The task resolution in Classic Traveller has always had its critics; unfocussed, dependent on referee judgement, and fairly arbitrary from one task to the next. But it is also a useful tool. Referee judgement is used to come up with a task number, a suitable skill, one or more characteristics that may impinge on the task, plus any other Die Modifiers (DMs) that might affect the outcome. I liked this free and easy approach. Attempts have been made over the years to create a single unified task system for Classic Traveller, and the most famous and most well liked was the Digest Group's UTS 8+ mechanic. I didn't like it. It was lifeless and boring and reduced characteristics down to fifths ... not really in the spirit of Classic Traveller.

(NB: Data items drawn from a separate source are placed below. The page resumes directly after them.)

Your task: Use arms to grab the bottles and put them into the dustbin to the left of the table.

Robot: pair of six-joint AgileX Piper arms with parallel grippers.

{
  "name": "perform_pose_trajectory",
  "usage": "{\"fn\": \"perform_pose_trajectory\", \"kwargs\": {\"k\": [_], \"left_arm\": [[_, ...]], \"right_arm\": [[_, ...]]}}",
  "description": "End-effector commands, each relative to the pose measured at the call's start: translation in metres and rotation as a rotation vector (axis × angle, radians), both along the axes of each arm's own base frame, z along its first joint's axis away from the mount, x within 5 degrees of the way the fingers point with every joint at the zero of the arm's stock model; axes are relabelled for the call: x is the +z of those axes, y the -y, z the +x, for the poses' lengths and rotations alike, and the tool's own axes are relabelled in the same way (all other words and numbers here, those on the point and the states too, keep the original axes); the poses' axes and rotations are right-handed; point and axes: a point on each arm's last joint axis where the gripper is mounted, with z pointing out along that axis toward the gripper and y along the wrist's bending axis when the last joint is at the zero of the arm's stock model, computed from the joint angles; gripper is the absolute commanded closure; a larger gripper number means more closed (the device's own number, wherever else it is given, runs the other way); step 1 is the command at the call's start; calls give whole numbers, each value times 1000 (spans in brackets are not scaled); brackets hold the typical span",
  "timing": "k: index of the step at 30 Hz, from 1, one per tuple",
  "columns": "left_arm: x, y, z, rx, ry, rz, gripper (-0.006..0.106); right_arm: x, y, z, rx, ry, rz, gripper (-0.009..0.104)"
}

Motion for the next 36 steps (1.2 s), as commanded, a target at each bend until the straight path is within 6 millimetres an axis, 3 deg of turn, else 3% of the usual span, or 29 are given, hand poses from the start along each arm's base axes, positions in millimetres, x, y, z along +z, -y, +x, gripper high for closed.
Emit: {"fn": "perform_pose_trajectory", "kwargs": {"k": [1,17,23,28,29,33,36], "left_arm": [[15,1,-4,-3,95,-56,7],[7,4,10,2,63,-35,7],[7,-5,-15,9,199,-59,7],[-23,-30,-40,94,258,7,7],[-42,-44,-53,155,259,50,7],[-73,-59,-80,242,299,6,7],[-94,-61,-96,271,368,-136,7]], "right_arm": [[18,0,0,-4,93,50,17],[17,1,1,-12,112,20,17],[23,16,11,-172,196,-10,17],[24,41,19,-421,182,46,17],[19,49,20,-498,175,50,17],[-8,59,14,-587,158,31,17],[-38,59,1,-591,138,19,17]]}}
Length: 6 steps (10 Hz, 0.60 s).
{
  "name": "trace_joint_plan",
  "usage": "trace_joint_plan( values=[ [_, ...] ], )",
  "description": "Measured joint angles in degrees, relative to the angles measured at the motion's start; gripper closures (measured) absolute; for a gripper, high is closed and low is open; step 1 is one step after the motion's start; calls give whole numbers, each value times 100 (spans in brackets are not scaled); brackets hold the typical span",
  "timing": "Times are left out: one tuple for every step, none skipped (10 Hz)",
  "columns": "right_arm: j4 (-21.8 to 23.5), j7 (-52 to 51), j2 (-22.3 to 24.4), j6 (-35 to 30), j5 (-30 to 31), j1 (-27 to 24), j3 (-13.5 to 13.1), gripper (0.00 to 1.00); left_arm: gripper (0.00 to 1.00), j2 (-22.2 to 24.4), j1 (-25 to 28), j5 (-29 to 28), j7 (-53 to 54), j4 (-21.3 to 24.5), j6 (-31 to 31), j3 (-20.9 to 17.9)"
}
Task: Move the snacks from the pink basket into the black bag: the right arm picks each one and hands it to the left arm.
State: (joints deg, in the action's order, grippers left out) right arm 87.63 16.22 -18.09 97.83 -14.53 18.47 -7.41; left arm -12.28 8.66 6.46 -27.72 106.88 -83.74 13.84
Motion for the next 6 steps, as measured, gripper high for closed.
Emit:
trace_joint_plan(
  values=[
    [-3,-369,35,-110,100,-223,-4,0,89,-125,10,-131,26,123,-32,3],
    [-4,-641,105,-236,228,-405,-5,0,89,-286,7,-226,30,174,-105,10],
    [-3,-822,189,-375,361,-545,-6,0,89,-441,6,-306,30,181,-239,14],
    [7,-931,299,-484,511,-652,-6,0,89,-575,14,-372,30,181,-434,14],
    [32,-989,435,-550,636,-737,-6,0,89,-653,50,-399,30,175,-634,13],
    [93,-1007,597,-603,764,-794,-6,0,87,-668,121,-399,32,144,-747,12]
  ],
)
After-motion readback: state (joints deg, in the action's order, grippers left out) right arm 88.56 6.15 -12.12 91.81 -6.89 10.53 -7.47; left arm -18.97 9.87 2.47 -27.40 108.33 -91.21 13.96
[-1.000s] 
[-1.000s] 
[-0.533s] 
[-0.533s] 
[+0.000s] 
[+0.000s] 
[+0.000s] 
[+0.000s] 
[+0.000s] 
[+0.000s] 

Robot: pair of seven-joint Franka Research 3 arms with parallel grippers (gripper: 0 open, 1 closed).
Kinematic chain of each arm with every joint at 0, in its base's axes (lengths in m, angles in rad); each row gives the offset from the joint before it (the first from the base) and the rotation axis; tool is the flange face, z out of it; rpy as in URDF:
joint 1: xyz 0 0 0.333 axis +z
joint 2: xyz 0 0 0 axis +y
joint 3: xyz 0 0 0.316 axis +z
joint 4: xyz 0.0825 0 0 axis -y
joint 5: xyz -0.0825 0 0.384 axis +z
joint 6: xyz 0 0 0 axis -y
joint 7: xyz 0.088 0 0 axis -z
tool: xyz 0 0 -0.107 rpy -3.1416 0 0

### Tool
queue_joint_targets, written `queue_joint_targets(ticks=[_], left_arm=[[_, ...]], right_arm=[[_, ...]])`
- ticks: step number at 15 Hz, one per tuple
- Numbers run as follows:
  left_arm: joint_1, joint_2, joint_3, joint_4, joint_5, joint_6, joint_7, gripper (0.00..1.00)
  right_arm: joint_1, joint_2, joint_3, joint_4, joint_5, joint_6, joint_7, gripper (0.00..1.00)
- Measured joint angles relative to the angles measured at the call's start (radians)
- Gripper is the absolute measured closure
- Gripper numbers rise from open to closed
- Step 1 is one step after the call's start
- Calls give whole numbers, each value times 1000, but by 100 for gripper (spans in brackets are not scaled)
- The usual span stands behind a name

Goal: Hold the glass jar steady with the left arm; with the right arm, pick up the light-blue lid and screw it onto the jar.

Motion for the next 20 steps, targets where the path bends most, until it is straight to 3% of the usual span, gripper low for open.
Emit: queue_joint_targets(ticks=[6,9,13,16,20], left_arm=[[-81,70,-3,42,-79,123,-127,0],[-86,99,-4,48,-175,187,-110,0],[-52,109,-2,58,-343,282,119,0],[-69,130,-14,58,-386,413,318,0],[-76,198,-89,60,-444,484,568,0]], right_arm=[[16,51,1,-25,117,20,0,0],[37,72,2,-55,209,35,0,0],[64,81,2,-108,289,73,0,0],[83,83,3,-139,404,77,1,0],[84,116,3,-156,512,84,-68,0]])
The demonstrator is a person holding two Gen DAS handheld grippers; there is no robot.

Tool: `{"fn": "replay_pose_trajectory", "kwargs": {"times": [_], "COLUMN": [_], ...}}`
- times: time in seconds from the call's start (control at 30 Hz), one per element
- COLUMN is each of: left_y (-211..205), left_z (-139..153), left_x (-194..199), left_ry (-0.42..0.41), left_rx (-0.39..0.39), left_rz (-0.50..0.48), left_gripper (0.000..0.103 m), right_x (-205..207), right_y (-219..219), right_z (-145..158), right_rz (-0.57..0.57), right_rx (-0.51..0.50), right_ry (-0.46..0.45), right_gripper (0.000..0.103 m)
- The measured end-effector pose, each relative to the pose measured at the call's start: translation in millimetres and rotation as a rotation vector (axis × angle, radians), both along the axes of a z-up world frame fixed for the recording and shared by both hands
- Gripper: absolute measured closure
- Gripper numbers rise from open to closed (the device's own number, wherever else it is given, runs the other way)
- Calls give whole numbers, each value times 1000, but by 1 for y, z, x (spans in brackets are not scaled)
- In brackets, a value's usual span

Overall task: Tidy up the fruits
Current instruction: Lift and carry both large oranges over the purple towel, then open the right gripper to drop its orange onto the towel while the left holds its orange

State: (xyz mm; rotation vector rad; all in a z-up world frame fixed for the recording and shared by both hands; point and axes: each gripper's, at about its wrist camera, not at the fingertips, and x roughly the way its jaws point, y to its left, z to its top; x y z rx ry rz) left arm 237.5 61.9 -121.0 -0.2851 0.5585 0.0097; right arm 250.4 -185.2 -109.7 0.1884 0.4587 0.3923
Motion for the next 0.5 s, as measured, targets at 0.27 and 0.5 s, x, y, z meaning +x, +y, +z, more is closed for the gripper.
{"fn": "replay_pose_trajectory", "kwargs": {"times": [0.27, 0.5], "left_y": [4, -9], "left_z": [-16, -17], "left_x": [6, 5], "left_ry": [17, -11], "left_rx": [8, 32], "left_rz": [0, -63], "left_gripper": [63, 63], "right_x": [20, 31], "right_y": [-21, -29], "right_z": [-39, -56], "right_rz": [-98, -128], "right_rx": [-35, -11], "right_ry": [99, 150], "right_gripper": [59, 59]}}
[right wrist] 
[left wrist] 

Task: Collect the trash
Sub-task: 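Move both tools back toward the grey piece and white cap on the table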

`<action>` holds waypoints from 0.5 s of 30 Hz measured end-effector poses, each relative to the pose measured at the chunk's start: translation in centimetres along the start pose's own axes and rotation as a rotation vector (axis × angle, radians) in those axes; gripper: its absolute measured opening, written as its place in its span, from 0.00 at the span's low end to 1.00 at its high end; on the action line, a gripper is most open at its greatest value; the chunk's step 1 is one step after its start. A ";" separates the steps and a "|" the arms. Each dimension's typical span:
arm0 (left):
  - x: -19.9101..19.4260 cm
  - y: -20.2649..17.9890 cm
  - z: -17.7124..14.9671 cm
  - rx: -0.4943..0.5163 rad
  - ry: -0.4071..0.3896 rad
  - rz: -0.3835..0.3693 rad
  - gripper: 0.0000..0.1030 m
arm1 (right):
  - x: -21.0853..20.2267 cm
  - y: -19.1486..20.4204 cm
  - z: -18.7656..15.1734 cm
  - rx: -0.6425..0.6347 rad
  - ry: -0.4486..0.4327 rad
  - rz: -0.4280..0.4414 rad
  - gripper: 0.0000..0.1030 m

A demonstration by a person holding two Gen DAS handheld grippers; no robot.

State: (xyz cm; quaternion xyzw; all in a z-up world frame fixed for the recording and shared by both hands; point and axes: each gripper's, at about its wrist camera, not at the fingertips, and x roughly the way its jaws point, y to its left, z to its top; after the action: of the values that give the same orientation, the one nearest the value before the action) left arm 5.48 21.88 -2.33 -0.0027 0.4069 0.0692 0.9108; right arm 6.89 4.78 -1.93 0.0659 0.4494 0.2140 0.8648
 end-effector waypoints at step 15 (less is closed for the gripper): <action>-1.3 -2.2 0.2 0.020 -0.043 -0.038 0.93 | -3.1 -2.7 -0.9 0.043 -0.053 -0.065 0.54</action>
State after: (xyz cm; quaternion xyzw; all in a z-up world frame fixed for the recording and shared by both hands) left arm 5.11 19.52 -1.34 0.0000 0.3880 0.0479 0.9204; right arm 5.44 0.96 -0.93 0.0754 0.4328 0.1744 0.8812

The method I outline below I grandly call the Formalised Book One Task Resolution, and in the spirit of my Basic Roleplaying 'fix' from last month, it changes Classic Traveller (CT) as little as possible but puts a little bit (and I mean a little bit) of structure onto the resolution mechanics already outlined in Book One's skill descriptions.

My aim isn't to create a realistic fix for Traveller, but one that changes as little as possible, and that provides some identifiable structure for referees to work with. My guiding principle was to have a skilled individual always outperform an unskilled individual, however 'talented' (ie. Dexterous or Intelligent) he is.

Referee Decision Making

As with most CT task checks, the player will be rolling 2D and must try to equal or exceed a target number created by the referee. The referee decides on the difficulty of the task on a scale from 2 to 15; 3 is easy, 7 is moderate (avoiding red tape, for example), 9 difficult (perhaps landing a spacecraft in bad weather), 13 formidable, and 15 virtually impossible. He must also decide on a skill or skills that will prove relevant, as well as one characteristic that might help the player character in his task attempt.

Adding the DMs Up

Next the player rolls the 2D and adds the value of the relevant skill. He also gains a bonus of +1 if his relevant characteristic equals or exceeds the task difficulty. In fact, if his characteristic is double the difficulty, then he gains a DM of +2 instead! When the DMs are added up, a result equal to or exceeding the referee's difficulty number is a success - just like in Book One.

Unskilled Penalties

Many of the skill descriptions in Book One give hefty penalties for attempting a task while untrained (i.e. with no relevant skill levels). How does the FBOTR handle this aspect? Default skills are those skills that the characters are assumed to be familiar with if not fully trained, skills like Vacc Suit, weapon skills, ground car, etc. As in Book One, default skill gives a DM of 0. Carry on ...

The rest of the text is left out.